= ASSIGNMENT =
Starting from the first line below, copy the whole listing exactly.

════════════════

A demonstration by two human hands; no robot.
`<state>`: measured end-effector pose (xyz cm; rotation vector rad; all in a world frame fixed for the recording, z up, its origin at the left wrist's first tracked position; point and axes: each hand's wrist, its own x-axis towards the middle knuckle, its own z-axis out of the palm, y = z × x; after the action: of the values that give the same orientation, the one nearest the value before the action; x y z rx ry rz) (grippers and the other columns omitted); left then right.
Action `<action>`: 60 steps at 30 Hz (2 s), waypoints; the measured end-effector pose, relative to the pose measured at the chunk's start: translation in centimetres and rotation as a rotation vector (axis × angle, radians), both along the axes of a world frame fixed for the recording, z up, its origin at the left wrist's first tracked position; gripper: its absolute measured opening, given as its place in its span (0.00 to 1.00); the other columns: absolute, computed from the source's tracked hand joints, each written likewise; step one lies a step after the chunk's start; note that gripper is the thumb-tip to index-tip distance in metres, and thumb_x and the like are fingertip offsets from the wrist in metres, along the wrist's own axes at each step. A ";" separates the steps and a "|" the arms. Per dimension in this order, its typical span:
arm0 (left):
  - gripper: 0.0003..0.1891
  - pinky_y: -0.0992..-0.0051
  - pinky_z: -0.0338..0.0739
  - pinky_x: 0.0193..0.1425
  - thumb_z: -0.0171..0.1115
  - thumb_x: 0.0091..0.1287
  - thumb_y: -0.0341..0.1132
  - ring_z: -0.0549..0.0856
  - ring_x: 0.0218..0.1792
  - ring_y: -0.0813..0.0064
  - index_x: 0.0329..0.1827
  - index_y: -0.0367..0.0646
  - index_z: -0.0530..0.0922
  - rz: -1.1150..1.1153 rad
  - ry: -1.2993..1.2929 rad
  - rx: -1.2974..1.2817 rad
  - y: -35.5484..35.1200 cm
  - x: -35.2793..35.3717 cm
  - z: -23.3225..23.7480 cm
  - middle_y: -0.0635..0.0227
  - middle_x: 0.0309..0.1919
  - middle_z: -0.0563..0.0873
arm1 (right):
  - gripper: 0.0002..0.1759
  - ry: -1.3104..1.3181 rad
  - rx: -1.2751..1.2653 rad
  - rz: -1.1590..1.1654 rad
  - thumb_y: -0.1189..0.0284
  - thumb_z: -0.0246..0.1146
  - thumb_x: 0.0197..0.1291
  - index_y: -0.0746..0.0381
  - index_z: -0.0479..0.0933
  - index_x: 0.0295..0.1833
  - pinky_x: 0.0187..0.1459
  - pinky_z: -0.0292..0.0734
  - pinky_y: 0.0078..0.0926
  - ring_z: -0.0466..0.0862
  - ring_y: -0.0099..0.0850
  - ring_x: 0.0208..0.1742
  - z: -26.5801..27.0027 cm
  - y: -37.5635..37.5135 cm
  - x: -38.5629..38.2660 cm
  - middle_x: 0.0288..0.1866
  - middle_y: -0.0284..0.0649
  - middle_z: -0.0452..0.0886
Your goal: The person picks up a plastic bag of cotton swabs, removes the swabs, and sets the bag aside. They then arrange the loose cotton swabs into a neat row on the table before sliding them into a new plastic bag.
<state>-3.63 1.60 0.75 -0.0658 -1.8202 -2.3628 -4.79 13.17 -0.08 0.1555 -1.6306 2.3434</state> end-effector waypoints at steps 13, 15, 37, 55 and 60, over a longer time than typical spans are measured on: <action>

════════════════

= EXERCISE ANSWER =
A demonstration by two human hands; no robot.
`<state>`: measured end-effector pose (xyz cm; rotation vector rad; all in a world frame fixed for the recording, z up, its origin at the left wrist's first tracked position; point and axes: each hand's wrist, its own x-axis towards the middle knuckle, its own z-axis out of the palm, y = z × x; after the action: of the values that give the same orientation, the one nearest the value before the action; x y z rx ry rz) (grippers and the other columns omitted); left then right.
Action `<action>`: 60 steps at 30 Hz (2 s), waypoints; the measured end-effector pose, relative to the pose measured at the chunk's start: translation in centimetres and rotation as a rotation vector (axis × angle, radians), both along the axes of a world frame fixed for the recording, z up, its origin at the left wrist's first tracked position; gripper: its absolute measured opening, given as its place in its span (0.00 to 1.00); the other columns: absolute, computed from the source's tracked hand joints, each written likewise; step one lies a step after the chunk's start; note that gripper is the thumb-tip to index-tip distance in metres, and thumb_x and the like are fingertip offsets from the wrist in metres, along the wrist's own axes at each step. A ";" separates the steps and a "|" the arms. Per dimension in this order, its typical span:
arm0 (left):
  - gripper: 0.0003..0.1891
  - pinky_y: -0.0992..-0.0051
  - pinky_z: -0.0338..0.0739
  - pinky_x: 0.0193..0.1425
  - thumb_z: -0.0171..0.1115
  - thumb_x: 0.0091..0.1287
  - thumb_y: -0.0341..0.1132
  - ring_z: -0.0549..0.0856
  - ring_x: 0.0218..0.1792
  - ring_y: -0.0813..0.0064
  - index_x: 0.0329..0.1827
  - index_y: -0.0367..0.0646
  - index_z: -0.0530..0.0922
  - rz: -1.1150..1.1153 rad
  - ry: -1.2993..1.2929 rad
  - rx: -1.2974..1.2817 rad
  - y: -35.5484..35.1200 cm
  - x: -35.2793..35.3717 cm
  - z: -23.3225..23.7480 cm
  - middle_y: -0.0635..0.0227
  - middle_x: 0.0309..0.1919
  - middle_z: -0.0563..0.0873
arm1 (right):
  - gripper: 0.0002..0.1759
  - ry: -1.3104..1.3181 rad
  - rx: -1.2751..1.2653 rad
  - rz: -1.1590..1.1654 rad
  - thumb_y: -0.1189..0.0284
  - thumb_z: -0.0246..0.1146
  - thumb_x: 0.0197..0.1291
  - index_y: -0.0746..0.0381
  - index_z: -0.0479..0.0933
  - index_x: 0.0295..0.1833
  - pinky_x: 0.0187..0.1459
  - pinky_z: -0.0292..0.0734
  - pinky_y: 0.0078..0.0926
  - ring_z: -0.0466..0.0862
  - ring_y: -0.0099..0.0850
  - ring_x: 0.0208..0.1742
  - z: -26.5801..27.0027 cm
  - y: -37.5635..37.5135 cm
  - x: -38.5629..38.2660 cm
  - middle_x: 0.0288..0.1866
  - middle_y: -0.0284..0.0649
  - middle_z: -0.0452..0.0886
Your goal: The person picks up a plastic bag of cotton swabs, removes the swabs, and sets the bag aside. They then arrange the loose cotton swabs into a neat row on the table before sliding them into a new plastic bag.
<state>-3.63 1.60 0.75 -0.0658 -1.8202 -2.3628 -4.79 13.17 -0.08 0.1555 -1.6306 2.3434</state> end-effector waypoints at steps 13, 15, 37, 55 and 60, over a longer time than typical spans are measured on: <action>

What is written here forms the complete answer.